■ Provided material:
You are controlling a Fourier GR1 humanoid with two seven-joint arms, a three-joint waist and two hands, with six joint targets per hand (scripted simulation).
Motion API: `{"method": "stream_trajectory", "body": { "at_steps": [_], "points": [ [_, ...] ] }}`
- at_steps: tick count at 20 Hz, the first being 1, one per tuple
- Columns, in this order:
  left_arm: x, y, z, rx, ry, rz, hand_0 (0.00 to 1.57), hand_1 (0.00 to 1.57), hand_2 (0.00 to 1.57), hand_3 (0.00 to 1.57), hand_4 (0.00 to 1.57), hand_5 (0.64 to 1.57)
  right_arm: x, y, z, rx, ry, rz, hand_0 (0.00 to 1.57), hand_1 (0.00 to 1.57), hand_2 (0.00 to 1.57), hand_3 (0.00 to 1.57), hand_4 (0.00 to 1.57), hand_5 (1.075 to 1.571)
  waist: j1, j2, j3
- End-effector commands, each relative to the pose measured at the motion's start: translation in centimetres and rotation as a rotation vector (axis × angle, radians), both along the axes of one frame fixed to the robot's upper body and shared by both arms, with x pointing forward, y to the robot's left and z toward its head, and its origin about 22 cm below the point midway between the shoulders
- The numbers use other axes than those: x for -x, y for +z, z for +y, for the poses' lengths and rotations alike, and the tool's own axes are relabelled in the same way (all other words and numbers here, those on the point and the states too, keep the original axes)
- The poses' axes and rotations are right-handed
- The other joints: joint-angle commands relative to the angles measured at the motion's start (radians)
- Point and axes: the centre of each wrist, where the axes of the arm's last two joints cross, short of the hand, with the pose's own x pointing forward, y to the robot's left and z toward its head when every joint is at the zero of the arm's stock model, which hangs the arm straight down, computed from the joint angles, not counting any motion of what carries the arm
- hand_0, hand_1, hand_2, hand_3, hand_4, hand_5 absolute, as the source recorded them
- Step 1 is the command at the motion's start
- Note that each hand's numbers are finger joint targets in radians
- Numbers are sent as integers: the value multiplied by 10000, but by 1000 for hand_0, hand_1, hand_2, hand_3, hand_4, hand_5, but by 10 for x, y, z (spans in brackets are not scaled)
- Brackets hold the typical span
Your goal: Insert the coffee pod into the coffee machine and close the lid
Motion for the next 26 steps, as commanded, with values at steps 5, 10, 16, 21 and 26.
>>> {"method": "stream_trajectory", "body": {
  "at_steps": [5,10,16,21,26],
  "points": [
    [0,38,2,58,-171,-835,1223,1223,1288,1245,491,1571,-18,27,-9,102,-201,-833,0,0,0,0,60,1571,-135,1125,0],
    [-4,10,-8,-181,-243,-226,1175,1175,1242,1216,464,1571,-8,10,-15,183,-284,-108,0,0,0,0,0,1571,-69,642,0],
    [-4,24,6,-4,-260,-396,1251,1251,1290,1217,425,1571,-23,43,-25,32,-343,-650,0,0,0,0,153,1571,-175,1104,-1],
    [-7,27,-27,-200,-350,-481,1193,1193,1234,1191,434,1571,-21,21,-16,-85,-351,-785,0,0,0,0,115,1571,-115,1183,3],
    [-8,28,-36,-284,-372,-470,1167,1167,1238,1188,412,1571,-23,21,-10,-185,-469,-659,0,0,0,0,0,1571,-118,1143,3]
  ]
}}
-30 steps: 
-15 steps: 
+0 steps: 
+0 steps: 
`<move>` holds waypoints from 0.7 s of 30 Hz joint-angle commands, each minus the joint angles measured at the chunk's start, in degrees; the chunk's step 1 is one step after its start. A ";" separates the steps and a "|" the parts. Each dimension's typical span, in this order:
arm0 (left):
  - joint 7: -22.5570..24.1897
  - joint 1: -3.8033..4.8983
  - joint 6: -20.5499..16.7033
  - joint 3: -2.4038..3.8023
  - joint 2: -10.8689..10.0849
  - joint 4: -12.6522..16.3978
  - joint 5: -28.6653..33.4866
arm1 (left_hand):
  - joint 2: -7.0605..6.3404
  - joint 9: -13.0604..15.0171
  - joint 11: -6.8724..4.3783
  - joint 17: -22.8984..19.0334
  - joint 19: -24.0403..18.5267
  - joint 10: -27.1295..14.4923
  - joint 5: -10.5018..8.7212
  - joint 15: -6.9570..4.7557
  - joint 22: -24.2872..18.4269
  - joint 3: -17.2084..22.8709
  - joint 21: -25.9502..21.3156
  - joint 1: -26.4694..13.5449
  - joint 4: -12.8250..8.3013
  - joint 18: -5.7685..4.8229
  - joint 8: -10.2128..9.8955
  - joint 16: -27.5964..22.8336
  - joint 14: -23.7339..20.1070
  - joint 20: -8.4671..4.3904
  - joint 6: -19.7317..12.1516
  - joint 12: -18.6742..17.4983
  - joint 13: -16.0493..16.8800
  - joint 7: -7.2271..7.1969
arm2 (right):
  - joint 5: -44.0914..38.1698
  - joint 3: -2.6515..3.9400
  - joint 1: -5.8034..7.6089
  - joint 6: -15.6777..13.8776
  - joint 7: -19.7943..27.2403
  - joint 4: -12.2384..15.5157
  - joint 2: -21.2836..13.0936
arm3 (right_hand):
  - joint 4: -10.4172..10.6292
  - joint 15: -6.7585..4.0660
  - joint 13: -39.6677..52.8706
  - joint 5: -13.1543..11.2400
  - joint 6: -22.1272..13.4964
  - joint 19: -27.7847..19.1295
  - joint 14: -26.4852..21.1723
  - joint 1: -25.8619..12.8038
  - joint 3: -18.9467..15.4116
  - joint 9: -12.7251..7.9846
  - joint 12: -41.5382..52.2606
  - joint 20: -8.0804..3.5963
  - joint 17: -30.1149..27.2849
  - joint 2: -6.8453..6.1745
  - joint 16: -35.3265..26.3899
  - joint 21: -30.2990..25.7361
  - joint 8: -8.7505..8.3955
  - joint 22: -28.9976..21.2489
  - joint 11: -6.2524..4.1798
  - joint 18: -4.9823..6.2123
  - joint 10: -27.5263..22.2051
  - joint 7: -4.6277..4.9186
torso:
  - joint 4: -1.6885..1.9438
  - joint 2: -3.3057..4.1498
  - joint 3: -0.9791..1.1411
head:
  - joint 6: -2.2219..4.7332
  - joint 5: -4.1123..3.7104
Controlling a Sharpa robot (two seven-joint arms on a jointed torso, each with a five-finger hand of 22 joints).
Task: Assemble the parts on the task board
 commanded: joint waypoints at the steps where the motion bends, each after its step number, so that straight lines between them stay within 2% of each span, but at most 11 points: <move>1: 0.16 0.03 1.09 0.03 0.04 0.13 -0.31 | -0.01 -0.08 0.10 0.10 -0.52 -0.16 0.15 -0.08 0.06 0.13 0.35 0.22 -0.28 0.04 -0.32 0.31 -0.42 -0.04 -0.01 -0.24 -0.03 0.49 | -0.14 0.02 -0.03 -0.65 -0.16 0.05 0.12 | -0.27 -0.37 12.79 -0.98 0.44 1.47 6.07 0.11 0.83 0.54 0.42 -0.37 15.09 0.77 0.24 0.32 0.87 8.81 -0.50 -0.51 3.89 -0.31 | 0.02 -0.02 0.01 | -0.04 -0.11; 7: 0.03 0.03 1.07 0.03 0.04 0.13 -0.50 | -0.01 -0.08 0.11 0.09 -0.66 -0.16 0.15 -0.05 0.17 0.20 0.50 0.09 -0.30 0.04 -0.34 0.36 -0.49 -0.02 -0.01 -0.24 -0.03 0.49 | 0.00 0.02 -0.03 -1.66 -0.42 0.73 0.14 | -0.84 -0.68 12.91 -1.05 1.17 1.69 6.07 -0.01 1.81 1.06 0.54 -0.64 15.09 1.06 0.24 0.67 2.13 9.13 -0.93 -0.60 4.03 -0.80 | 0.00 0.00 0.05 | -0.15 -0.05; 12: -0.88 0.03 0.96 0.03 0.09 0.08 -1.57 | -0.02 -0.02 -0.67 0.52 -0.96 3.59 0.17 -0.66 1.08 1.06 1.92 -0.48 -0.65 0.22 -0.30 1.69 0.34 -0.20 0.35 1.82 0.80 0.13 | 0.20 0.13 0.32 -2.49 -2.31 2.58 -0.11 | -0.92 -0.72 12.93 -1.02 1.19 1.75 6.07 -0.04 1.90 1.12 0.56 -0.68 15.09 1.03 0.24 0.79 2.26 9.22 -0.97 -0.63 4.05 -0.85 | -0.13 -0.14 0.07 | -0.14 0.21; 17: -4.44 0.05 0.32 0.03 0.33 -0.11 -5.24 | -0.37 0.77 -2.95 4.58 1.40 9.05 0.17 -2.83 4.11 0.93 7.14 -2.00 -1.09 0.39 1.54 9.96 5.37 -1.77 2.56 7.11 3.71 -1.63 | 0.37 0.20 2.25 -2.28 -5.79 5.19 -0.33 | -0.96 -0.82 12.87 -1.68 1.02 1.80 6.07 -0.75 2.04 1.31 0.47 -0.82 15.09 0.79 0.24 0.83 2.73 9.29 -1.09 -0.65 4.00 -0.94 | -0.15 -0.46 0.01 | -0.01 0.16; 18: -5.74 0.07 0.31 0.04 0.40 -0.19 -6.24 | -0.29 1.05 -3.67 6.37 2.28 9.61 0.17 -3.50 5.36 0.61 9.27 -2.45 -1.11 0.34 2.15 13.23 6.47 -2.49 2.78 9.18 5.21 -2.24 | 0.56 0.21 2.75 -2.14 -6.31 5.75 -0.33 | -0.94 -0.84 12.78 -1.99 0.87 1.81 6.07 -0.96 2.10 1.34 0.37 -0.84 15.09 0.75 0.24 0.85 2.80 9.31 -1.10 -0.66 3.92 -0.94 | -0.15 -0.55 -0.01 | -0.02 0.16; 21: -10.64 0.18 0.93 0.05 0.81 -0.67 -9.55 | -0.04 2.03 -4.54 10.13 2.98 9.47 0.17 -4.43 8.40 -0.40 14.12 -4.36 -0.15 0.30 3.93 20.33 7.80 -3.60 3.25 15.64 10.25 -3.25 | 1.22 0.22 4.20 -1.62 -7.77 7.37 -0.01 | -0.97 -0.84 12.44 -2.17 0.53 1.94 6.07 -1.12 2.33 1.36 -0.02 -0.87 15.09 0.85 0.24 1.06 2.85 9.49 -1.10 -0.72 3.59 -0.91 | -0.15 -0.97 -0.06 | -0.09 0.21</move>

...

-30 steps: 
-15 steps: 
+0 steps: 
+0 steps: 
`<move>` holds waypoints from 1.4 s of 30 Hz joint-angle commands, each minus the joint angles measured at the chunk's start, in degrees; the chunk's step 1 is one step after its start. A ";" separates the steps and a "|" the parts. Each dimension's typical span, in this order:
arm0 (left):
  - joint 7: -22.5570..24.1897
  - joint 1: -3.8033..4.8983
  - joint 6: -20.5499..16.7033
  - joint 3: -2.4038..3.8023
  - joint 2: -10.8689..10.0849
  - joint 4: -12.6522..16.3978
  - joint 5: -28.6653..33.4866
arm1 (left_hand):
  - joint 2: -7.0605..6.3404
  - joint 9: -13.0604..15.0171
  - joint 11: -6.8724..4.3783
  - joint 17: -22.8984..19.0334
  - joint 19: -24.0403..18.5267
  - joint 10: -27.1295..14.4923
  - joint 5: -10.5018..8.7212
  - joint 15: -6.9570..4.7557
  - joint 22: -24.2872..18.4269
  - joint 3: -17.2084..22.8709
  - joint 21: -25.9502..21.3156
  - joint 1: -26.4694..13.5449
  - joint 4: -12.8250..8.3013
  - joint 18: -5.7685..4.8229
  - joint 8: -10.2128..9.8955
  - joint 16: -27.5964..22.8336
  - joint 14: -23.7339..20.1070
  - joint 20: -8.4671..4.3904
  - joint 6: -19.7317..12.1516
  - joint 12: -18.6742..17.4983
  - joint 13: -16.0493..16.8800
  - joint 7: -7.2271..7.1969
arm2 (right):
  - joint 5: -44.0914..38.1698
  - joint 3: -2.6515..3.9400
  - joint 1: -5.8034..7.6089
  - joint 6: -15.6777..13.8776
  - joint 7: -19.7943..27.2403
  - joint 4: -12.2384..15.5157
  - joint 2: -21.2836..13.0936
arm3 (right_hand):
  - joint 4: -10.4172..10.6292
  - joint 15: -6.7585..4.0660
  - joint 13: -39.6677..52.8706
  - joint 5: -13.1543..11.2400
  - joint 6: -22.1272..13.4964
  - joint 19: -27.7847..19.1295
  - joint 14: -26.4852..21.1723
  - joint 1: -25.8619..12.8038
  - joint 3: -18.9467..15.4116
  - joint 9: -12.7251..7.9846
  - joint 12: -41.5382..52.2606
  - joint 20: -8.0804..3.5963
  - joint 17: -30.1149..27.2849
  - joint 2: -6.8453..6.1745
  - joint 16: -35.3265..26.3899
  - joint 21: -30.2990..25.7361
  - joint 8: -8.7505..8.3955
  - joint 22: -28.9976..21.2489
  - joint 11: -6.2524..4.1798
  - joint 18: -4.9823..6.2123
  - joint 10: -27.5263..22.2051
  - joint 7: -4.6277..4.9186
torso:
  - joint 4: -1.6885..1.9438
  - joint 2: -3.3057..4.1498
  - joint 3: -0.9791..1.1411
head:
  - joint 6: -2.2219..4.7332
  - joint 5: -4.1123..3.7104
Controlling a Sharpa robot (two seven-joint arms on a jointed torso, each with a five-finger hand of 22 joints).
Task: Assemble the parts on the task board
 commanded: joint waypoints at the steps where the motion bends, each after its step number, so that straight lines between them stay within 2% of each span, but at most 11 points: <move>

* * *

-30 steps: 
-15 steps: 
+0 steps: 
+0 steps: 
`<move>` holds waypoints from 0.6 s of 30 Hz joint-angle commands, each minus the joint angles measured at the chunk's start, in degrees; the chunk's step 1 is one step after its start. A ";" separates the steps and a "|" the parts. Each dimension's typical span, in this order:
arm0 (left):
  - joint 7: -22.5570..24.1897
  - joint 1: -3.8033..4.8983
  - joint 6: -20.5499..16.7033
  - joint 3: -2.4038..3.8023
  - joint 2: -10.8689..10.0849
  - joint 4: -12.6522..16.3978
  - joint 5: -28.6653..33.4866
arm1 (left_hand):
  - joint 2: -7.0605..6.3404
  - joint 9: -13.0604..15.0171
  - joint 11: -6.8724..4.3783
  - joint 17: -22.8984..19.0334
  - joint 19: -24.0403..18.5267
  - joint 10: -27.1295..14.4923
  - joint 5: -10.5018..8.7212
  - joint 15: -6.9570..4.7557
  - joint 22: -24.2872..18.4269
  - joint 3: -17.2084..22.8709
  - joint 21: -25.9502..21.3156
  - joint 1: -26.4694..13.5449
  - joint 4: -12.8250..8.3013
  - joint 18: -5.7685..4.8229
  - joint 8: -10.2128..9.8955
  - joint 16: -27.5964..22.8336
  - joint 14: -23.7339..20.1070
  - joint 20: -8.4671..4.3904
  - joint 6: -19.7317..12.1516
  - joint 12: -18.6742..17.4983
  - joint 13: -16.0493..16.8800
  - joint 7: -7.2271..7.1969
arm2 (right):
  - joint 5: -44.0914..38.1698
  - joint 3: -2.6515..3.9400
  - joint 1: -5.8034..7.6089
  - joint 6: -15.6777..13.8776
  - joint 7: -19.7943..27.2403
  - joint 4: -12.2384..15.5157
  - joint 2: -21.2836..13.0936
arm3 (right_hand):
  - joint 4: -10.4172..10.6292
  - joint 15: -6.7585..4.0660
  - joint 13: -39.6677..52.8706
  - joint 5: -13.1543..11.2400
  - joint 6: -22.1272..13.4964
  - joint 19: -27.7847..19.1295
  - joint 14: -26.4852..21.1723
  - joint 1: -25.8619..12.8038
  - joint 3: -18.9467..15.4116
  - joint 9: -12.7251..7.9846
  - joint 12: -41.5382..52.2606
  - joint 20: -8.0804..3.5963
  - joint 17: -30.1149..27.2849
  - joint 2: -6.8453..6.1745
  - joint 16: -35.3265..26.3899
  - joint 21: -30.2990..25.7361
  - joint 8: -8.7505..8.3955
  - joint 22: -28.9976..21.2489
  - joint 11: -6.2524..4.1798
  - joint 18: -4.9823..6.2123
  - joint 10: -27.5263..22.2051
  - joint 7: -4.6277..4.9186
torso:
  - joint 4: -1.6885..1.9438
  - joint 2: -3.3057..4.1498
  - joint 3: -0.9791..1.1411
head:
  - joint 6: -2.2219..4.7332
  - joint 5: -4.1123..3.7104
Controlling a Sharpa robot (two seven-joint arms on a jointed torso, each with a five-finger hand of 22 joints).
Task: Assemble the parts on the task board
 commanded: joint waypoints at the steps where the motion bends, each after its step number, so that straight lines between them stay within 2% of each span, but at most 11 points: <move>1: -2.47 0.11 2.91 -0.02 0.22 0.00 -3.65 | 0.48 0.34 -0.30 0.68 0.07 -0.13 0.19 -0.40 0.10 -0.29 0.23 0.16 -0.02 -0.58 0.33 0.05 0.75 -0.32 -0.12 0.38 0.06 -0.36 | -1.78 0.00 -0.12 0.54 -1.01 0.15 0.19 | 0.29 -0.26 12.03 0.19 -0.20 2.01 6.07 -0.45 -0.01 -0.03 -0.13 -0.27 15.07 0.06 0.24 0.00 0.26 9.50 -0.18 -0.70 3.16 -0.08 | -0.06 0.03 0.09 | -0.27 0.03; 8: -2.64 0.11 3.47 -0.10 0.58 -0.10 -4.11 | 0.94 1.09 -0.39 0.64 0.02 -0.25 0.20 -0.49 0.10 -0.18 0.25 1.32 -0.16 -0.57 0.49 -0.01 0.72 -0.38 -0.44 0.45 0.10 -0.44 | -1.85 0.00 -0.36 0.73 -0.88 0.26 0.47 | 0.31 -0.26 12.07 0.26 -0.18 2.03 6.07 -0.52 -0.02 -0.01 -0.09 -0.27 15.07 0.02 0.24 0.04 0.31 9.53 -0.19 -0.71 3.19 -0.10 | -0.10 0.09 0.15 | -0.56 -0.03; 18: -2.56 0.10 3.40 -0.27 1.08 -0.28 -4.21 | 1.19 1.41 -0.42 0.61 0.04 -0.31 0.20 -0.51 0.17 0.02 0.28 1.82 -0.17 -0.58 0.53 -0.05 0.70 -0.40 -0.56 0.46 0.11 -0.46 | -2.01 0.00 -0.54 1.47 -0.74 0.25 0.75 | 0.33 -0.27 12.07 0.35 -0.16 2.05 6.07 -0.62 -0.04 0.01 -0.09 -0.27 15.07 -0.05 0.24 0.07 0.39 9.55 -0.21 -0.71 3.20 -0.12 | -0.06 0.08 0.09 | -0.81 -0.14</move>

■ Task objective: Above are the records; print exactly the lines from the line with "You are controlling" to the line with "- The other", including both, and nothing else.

■ Exercise response:
You are controlling a Fourier GR1 humanoid with two seven-joint arms, a three-joint waist and two hands, with six joint targets per hand (scripted simulation).
Motion API: `{"method": "stream_trajectory", "body": { "at_steps": [_], "points": [ [_, ...] ] }}`
- at_steps: tick count at 20 Hz, the first being 1, one per tuple
- Columns, in this order:
  left_arm: x, y, z, rx, ry, rz, hand_0 (0.00 to 1.57), hand_1 (0.00 to 1.57), hand_2 (0.00 to 1.57), hand_3 (0.00 to 1.57), hand_4 (0.00 to 1.57), hand_5 (0.64 to 1.57)
  right_arm: x, y, z, rx, ry, rz, hand_0 (0.00 to 1.57), hand_1 (0.00 to 1.57), hand_2 (0.00 to 1.57), hand_3 (0.00 to 1.57), hand_4 (0.00 to 1.57), hand_5 (1.075 to 1.571)
  waist: j1, j2, j3
- End-effector commands, each relative to the pose measured at the motion's start: translation in centimetres and rotation as a rotation vector (axis × angle, radians), both along the axes of one frame fixed to the robot's upper body and shared by both arms, with x pointing forward, y to the robot's left and z toward its head, and its origin about 22 cm below the point midway between the shoulders
- The numbers use other axes than those: x for -x, y for +z, z for +y, for the poses' lengths and rotations alike, and the tool's own axes are relabelled in the same way (all other words and numbers here, those on the point and the states too, keep the original axes)
- The poses' axes and rotations are right-handed
- The other joints: joint-angle commands relative to the angles measured at the motion's start (radians)

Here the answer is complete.